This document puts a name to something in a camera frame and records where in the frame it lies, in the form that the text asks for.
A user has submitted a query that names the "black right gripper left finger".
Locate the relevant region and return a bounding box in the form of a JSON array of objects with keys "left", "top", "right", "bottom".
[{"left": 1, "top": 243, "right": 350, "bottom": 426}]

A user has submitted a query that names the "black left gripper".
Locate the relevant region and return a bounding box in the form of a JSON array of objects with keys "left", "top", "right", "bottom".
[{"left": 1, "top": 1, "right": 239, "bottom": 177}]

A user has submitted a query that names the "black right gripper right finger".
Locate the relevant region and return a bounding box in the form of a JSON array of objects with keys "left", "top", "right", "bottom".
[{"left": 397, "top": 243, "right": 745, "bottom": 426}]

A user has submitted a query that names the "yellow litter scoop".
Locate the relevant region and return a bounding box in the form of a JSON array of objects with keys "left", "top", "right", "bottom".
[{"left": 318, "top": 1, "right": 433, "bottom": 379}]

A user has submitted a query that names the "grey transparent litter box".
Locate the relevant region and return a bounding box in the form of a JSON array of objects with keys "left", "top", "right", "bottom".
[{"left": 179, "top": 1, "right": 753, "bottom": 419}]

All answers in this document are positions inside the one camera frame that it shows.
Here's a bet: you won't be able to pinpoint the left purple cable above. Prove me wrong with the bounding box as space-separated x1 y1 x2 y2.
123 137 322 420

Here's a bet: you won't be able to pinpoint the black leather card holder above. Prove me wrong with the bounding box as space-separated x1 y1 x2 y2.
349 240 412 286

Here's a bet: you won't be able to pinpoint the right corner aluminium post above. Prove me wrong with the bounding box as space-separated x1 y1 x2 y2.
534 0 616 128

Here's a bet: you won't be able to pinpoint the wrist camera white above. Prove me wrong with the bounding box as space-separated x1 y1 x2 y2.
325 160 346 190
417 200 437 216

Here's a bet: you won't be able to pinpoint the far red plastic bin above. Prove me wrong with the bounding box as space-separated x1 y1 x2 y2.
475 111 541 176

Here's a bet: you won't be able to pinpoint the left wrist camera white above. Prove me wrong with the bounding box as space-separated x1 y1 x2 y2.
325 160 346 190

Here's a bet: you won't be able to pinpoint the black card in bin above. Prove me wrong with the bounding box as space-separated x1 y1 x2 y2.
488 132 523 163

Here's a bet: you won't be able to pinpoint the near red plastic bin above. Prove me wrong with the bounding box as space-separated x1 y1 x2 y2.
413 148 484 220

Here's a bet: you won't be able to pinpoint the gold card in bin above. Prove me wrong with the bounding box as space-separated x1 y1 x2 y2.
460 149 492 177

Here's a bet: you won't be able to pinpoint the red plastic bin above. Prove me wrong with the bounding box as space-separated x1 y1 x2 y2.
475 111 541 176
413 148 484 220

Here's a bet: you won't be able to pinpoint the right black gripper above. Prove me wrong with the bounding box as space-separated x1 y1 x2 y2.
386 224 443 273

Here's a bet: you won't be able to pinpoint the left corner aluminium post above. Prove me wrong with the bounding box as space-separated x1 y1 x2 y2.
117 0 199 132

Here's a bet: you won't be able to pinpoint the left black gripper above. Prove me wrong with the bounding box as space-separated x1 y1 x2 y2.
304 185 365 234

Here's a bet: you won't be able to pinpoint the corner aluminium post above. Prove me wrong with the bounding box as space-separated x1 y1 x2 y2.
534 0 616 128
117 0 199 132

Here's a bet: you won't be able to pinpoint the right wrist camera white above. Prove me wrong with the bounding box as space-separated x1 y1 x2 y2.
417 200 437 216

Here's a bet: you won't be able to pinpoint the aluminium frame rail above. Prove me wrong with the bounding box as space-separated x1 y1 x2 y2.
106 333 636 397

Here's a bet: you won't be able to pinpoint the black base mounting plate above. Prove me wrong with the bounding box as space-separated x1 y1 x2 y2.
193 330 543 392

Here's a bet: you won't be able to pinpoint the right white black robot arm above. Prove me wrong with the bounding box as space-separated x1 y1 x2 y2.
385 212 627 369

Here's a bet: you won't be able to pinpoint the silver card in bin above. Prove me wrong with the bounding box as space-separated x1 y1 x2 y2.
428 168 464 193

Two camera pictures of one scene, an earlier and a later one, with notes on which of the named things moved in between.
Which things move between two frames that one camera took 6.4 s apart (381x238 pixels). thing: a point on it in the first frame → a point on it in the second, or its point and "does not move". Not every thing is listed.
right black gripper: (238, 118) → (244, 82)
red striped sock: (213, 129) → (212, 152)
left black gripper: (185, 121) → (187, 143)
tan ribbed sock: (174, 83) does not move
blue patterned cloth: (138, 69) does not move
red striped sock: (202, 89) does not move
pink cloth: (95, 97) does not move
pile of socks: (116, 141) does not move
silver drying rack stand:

● What you need to do: Show all lines from the data above in which the word "that" appears.

● Exercise answer:
This document puts a name to something in a camera frame and records where in the frame it lies, in the form that the text asks for.
A user has submitted a query that names the "black right gripper left finger".
A user has submitted a query that names the "black left gripper".
A user has submitted a query that names the "black right gripper right finger".
A user has submitted a query that names the "yellow litter scoop".
A user has submitted a query that names the "grey transparent litter box".
All answers in this document are positions inside the one camera frame that it shows.
Which things move between two frames that one camera took 6.4 s apart (381x238 pixels). thing: a point on it in the first frame → a point on it in the second, or its point and "does not move". Not every thing is listed.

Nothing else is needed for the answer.